# What the task asks:
Determine how many lines in the entries below hold "evenodd". Respond with that number only.

# Record set:
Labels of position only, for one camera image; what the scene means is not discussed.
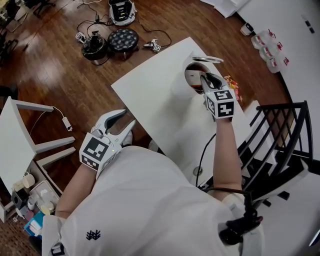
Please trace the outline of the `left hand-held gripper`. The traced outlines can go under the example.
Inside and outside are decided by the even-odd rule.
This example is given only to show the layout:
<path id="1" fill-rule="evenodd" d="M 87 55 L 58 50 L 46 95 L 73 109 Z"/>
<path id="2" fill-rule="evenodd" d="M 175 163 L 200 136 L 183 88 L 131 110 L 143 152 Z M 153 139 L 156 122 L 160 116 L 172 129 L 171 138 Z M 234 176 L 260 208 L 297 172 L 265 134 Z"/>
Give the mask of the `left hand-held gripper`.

# Finished task:
2